After taking power, Castro abolished legal discrimination, brought electricity to the countryside, provided for full employment and advanced the causes of education and health care, in part by building new schools and medical facilities. But he also closed down opposition newspapers, jailed thousands of political opponents and made no move toward elections. Moreover, he limited the amount of land a person could own, abolished private business and presided over housing and consumer goods shortages. With political and economic options so limited, hundreds of thousands of Cubans, including vast numbers of professionals and technicians, left Cuba, often for the United States.
From the 1960s to the 1980s, Castro supplied military and financial aid to various leftist guerilla movements in Latin America and Africa. Nonetheless, relations with many countries, with the notable exception of the United States, began to normalize. Cuba’s economy foundered when the Soviet Union collapsed in the early 1990s and the United States expanded sanctions even further. Yet Castro, who by this time had switched his title from prime minister to president, found new trading partners and was able to cling to power until 2006, when he temporarily gave control of the government to Raúl after undergoing emergency intestinal surgery. Two years later, in 2008, he permanently resigned.
He was widely criticized for his reformative policies which led to the formation of anti-Castro groups.
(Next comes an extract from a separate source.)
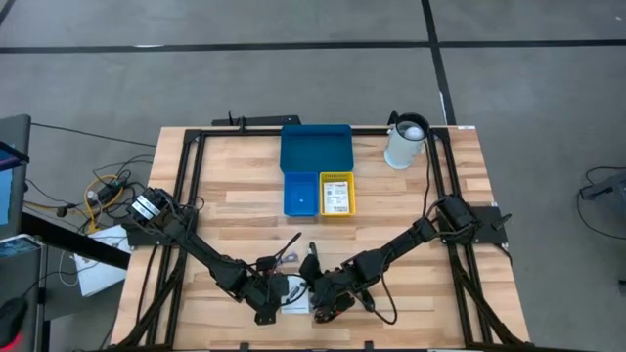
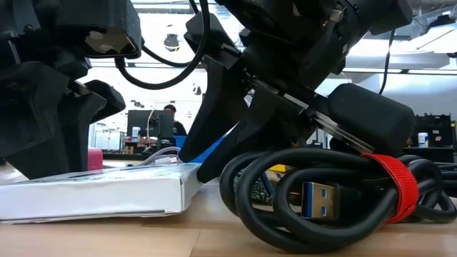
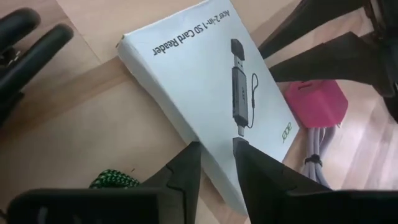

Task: Pick and place items into bin
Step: Put the white card reader box into the yellow bin

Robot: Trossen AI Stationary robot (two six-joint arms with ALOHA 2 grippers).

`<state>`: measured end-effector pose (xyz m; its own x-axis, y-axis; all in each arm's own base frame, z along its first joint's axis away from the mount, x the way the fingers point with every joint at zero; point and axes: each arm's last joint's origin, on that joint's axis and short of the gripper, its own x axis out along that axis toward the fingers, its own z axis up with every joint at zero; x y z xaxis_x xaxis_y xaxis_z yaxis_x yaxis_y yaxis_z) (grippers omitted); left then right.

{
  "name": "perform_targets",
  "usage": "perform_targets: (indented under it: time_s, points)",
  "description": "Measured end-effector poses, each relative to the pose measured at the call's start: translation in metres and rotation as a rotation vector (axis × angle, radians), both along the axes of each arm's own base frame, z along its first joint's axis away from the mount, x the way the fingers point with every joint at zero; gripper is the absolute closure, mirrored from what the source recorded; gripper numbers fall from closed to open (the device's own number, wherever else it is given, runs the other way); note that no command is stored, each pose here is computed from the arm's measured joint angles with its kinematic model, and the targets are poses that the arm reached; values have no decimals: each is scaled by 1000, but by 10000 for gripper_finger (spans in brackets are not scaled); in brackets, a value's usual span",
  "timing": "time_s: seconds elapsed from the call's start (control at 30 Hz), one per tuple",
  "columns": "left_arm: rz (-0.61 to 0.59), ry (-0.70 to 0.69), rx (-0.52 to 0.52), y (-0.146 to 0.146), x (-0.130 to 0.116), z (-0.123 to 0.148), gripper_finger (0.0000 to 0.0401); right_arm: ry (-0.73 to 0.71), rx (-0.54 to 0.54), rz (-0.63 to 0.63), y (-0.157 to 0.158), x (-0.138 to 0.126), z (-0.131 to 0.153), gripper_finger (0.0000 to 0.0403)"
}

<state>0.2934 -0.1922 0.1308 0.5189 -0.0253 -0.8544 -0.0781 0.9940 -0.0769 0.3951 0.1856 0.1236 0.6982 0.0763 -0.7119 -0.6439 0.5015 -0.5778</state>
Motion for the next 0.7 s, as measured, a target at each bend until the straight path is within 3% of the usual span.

The group opposed the government, which was duly suppressed by Castro. Even journalists and writers who wrote against the government were forced to publish clarification at the end to every article that opposed the government, thus leading to press censorship.
In 1965, Castro formed the Cuba Communist party. Serving as the head of the organization, he initiated a campaign which supported armed struggle against imperialism in Latin America and Africa.
Cuba’s emergence as a socialist state meant abolishing the position of the President and the Prime Minister and adoption of a new constitution based on the lines of the Soviet Union.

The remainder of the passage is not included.